Abstract

The building blocks for scientific endeavors such as Geology, Geochemistry and Oceanography are the observations resulting from field work. These field observations or experiences have given us the basic descriptions upon which to work. The descriptions themselves, however, are not the end product. We wish to explain how such an arrangement is possible; we strive to determine the mechanism or mechanisms which may be operative thereby giving us the product which has been described. One possible method available to us in our search for representative factual information on these mechanisms is that of laboratory experimentation.

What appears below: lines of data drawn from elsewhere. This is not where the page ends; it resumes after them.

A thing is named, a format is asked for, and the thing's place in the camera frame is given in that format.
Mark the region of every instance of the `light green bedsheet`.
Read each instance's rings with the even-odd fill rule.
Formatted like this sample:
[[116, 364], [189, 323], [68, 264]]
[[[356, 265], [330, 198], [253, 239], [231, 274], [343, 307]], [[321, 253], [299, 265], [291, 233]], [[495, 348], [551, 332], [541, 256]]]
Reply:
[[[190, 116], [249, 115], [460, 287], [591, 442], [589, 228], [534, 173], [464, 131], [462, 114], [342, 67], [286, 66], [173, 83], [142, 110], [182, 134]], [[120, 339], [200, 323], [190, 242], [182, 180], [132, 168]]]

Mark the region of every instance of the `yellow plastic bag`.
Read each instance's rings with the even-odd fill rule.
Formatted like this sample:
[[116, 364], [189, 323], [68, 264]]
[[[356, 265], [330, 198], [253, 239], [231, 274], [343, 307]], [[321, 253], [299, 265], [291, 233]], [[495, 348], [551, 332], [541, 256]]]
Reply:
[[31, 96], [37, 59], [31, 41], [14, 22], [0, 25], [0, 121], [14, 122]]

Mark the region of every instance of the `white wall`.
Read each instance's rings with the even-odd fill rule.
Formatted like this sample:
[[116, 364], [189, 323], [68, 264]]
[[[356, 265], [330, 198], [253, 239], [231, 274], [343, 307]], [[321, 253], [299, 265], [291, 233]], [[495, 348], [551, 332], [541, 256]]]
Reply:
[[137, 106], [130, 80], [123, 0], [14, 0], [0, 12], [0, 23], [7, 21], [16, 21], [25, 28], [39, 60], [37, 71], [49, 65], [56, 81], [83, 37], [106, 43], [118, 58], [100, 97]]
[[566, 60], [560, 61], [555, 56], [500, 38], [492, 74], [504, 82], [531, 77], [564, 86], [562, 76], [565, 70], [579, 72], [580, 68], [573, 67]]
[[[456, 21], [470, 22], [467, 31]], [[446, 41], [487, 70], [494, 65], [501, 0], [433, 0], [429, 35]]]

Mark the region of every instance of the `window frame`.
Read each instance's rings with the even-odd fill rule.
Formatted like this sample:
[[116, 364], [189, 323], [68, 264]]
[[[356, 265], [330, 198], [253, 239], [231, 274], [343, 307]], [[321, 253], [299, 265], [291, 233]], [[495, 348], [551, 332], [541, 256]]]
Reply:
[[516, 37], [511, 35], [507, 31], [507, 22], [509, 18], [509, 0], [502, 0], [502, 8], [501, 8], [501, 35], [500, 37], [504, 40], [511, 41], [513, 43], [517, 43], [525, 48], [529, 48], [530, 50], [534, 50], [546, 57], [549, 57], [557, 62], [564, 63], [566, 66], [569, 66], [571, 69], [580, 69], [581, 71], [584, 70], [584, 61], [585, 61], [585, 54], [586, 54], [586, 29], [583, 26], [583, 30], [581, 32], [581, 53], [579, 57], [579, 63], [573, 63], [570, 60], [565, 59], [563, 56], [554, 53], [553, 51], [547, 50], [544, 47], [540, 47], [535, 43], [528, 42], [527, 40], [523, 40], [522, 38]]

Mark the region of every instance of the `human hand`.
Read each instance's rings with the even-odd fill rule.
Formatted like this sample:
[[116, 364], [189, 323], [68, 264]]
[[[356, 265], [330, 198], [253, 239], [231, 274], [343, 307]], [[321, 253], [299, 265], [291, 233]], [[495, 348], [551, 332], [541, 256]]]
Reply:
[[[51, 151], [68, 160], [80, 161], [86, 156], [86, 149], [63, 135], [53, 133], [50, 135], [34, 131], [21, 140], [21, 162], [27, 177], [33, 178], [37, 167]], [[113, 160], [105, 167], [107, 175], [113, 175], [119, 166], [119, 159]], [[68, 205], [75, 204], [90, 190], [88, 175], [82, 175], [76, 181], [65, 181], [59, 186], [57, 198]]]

The specific problem to be discussed concerns the inclusion of organic material into marine sediments. Both sedimentary minerals and organic material are found in the sea, the water column representing a temporary place of residence. The sediment particles pass through the water column to become a part of the marine bottom deposits. The organic material has three routes to follow; it can be incorporated into the living organisms of the sea, be decomposed into its ultimate products, or find its way into the bottom deposits. The point of interest here is the latter, and there are two basic ways for sea borne organic material to become a part of the deposits, by settling out as discrete particles or by being removed from the dissolved state in an association with organic particles. The settling of discrete particles is readily observed by fragmental inclusions in deposits. The association of dissolved organic compounds with minerals in the sea has been concluded but hardly demonstrated. Likewise, the mechanism for such an association has been inferred but remains essentially unsubstanciated.

Because of the complexity of the mineral-organic association in an aqueous system and the difficulty or impossibility of investigating such an association in the sea itself, controlled laboratory experiments represent one possible means of approach. The investigation to be discussed revolves about the ecological and geochemical significance of organic material in sedimentary deposits and is based on the use of radioactive tracer methods devised for elucidating the mechanisms of mineral-organic associations.

The minerals used in these studies were montomorillonite, illite, kaolinite and quartz. The specific organic compounds, all reported to exist in sea water or natural deposits, include carbohydrates, monoamino-di carboxylic acids and monoamino-monocarboxylic acids. The effects of organic and mineral concentration and species, chlornity, temperature, settling rate and pH were all considered.

The results of this preliminary experimental program demonstrate that minerals settling through a water column remove dissolved organic compounds from solution and incorporate them into the resulting sediment deposits. This association is not a random system, but follows a definite differential selection process primarily dependent upon mineral types, i. e. "active surface area," and molecular weight, structure and functional groups of the organic compound. Chlorinity, temperature, settling rates, and pH have secondary effects upon the system. The results cannot be explained on the basis of a classical adsorption phenomona, but rather indicate the development of a partially non reversable complex clay organic gel.